Instructions for the task
Word for word, restate the lines from the start of the data down to the line with "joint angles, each", both included.

Supplied entries
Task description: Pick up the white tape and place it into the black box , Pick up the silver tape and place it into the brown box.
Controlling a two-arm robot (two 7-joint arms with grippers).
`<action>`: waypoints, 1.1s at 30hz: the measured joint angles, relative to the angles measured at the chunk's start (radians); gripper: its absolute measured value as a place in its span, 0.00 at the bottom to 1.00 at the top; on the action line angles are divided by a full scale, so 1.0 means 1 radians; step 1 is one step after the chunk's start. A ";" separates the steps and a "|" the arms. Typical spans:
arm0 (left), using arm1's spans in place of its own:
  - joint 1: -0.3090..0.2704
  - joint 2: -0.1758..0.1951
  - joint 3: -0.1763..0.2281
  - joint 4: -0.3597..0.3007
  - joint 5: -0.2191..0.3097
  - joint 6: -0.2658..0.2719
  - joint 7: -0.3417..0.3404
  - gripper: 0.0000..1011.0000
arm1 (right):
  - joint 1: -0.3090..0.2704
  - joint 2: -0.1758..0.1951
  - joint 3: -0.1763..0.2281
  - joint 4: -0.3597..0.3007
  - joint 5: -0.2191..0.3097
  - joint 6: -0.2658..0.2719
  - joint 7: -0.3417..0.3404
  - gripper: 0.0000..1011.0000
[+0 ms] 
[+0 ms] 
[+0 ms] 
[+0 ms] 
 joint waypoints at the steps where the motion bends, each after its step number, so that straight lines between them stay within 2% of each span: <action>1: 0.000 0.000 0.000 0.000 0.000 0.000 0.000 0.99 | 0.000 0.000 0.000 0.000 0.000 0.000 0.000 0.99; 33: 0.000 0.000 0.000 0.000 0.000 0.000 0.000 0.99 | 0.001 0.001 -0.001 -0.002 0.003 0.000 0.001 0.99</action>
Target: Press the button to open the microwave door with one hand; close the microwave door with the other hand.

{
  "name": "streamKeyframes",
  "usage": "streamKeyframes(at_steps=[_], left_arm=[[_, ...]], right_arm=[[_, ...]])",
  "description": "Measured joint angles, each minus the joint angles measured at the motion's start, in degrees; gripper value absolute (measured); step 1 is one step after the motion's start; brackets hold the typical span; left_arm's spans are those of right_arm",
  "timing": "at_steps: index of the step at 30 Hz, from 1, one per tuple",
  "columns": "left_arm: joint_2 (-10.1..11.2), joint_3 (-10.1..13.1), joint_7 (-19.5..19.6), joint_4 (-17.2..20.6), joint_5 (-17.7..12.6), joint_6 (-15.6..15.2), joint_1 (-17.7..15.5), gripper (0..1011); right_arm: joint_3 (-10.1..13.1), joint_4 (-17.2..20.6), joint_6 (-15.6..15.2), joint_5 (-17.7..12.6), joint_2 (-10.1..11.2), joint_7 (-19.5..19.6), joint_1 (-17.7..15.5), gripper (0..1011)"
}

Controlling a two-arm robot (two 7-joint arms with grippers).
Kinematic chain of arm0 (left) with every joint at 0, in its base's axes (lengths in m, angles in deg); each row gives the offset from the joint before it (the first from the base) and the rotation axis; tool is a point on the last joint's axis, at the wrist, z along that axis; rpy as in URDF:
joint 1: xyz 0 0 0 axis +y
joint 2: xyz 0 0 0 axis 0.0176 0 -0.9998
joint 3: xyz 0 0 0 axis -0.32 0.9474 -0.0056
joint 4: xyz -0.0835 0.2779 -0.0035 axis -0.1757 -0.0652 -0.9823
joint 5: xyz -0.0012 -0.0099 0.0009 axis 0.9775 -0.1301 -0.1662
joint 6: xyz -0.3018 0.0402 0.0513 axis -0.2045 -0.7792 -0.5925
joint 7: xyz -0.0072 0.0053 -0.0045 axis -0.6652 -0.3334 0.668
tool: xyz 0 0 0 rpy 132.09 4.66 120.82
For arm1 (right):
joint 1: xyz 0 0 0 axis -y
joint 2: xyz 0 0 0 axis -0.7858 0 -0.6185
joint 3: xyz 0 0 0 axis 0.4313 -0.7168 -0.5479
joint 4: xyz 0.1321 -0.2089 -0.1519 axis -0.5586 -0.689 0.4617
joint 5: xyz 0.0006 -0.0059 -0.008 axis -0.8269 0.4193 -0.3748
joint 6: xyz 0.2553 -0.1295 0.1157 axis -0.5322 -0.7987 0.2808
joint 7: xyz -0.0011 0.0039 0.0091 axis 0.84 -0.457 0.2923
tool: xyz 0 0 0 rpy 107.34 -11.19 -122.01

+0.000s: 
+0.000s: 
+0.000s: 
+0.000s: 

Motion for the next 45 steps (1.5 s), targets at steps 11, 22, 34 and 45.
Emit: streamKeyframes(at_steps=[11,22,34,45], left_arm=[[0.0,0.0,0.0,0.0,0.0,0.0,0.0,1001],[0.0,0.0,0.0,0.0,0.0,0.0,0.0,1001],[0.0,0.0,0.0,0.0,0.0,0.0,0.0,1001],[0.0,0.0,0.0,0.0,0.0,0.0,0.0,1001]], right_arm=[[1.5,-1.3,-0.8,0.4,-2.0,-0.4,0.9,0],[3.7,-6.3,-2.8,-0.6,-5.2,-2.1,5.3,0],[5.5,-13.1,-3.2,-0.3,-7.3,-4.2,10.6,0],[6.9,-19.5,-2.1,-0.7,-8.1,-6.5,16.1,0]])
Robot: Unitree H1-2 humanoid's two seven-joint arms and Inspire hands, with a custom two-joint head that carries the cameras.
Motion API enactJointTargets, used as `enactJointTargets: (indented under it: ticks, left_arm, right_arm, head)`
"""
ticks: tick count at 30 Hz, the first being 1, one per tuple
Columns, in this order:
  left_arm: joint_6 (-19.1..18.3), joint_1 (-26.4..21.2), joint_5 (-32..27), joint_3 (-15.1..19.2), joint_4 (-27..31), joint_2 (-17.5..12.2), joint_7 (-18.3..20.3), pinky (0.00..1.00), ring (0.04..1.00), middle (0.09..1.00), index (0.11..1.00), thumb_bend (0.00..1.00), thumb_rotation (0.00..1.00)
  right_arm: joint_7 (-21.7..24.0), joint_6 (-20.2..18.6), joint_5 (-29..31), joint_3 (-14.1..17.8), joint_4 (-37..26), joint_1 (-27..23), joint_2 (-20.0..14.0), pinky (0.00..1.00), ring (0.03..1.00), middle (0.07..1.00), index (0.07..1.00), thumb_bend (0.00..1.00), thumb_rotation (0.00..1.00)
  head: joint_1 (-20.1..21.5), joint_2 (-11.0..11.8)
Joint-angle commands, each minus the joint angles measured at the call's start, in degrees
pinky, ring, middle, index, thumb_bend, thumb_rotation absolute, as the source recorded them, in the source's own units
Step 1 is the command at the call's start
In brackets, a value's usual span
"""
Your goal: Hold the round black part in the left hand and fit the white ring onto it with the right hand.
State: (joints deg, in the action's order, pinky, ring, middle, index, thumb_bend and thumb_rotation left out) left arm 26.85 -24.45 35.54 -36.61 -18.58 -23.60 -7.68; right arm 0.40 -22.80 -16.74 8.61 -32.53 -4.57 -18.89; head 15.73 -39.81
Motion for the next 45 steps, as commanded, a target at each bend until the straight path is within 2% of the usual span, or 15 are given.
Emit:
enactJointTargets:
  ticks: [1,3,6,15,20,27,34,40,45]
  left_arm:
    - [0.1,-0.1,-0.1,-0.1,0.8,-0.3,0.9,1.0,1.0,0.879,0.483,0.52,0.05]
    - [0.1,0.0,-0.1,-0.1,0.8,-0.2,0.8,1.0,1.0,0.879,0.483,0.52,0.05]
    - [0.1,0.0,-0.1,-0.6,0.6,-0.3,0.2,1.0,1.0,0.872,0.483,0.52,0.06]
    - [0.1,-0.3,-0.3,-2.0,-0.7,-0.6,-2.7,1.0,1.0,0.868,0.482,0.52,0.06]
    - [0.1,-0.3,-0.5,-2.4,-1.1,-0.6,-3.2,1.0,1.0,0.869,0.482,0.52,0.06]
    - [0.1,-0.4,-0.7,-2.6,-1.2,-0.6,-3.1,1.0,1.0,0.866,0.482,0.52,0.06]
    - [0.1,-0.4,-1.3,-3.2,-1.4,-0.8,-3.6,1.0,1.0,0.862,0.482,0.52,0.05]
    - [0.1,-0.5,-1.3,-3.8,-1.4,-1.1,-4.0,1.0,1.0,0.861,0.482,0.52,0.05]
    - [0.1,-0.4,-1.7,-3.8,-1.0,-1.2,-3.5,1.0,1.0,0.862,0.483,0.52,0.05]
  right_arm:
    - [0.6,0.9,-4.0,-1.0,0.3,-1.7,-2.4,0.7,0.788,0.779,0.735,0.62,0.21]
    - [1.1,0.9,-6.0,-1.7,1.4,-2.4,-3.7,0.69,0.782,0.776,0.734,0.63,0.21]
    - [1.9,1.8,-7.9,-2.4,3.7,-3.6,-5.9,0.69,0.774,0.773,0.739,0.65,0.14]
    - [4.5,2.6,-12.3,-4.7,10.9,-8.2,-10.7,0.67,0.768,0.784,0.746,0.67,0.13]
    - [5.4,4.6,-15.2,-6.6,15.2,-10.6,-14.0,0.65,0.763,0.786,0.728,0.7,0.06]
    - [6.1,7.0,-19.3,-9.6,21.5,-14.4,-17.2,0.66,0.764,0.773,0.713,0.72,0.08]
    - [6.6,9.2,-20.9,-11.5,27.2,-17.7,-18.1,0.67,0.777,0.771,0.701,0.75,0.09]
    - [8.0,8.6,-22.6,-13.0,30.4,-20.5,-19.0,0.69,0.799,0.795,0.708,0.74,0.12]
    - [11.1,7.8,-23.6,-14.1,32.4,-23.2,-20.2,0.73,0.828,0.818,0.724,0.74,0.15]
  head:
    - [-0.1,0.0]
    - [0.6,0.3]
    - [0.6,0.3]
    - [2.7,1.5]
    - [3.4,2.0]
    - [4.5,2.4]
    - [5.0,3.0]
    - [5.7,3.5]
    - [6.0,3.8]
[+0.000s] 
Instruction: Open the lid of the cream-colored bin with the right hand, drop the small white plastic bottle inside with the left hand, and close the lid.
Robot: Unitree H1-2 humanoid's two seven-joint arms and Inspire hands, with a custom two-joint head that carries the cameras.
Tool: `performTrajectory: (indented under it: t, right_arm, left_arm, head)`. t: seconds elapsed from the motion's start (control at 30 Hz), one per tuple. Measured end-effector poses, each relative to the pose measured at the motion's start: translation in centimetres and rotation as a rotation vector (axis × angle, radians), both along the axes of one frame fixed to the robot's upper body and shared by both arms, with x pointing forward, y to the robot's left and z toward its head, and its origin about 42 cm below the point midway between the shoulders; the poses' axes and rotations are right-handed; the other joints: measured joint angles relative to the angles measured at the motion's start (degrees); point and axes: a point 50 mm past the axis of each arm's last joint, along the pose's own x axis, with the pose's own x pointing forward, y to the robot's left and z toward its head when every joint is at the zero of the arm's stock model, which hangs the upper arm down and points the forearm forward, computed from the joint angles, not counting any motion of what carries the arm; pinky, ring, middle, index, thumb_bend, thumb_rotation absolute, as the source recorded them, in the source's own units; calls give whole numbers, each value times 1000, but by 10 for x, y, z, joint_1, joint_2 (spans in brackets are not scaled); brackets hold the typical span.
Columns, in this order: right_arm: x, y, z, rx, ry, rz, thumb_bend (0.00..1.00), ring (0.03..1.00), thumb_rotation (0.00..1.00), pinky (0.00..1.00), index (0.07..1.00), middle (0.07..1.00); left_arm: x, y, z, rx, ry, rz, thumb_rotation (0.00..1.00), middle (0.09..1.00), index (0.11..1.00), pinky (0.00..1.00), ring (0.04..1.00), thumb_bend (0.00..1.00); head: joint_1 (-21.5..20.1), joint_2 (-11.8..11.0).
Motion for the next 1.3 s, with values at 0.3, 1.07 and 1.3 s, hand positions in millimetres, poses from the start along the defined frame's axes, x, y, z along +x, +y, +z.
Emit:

Solution for this task
Task description: Pick up the white tape and place it into the black box , Pick up the silver tape and place it into the brown box.
Controlling a two-arm robot (two 7-joint arms with grippers).
`<action>`: waypoints, 1.1s at 30hz: the measured joint angles, relative to the angles measured at the chunk's start (radians); gripper: its absolute measured value as a place in its span, 0.00 at the bottom to 1.00 at the top; on the action line angles are divided by a full scale, so 1.0 means 1 radians; step 1 is one step after the chunk's start. A ";" separates the steps and a "|" the arms. Typical spans:
arm0 (left), using arm1's spans in place of its own:
  - joint 1: -0.3090..0.2704
  - joint 2: -0.1758..0.1951
  - joint 3: -0.1763..0.2281
  - joint 4: -0.3597..0.3007
  - joint 5: -0.2191..0.3097
  - joint 6: -0.2658..0.2719
  - joint 7: -0.3417..0.3404
  - gripper: 0.0000..1011.0000
arm1 (right):
  - joint 1: -0.3090..0.2704
  - joint 2: -0.1758..0.1951
  - joint 3: -0.1763..0.2281
  - joint 4: -0.3597..0.3007
  - joint 5: -0.2191..0.3097
  - joint 6: -0.2658..0.2719
  - joint 7: -0.3417..0.3404
  - gripper: 0.0000..1011.0000
[+0 ms] 
[+0 ms] 
[+0 ms] 
[+0 ms] 
 joint waypoints at the steps where the motion bends, each after its step number, so that straight lines between them stay within 2% of each span: <action>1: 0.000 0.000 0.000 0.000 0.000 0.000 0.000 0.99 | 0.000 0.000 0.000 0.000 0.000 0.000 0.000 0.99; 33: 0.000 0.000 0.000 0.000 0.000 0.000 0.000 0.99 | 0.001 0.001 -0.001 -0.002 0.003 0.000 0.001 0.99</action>
Target: Press the button to open the microwave door with one hand; close the microwave door with the other hand.

{
  "name": "streamKeyframes",
  "usage": "streamKeyframes(at_steps=[_], left_arm=[[_, ...]], right_arm=[[_, ...]])",
  "description": "Measured joint angles, each minus the joint angles measured at the motion's start, in degrees; gripper value absolute (measured); step 1 is one step after the motion's start; brackets hold the typical span; left_arm's spans are those of right_arm",

The response has been given in full.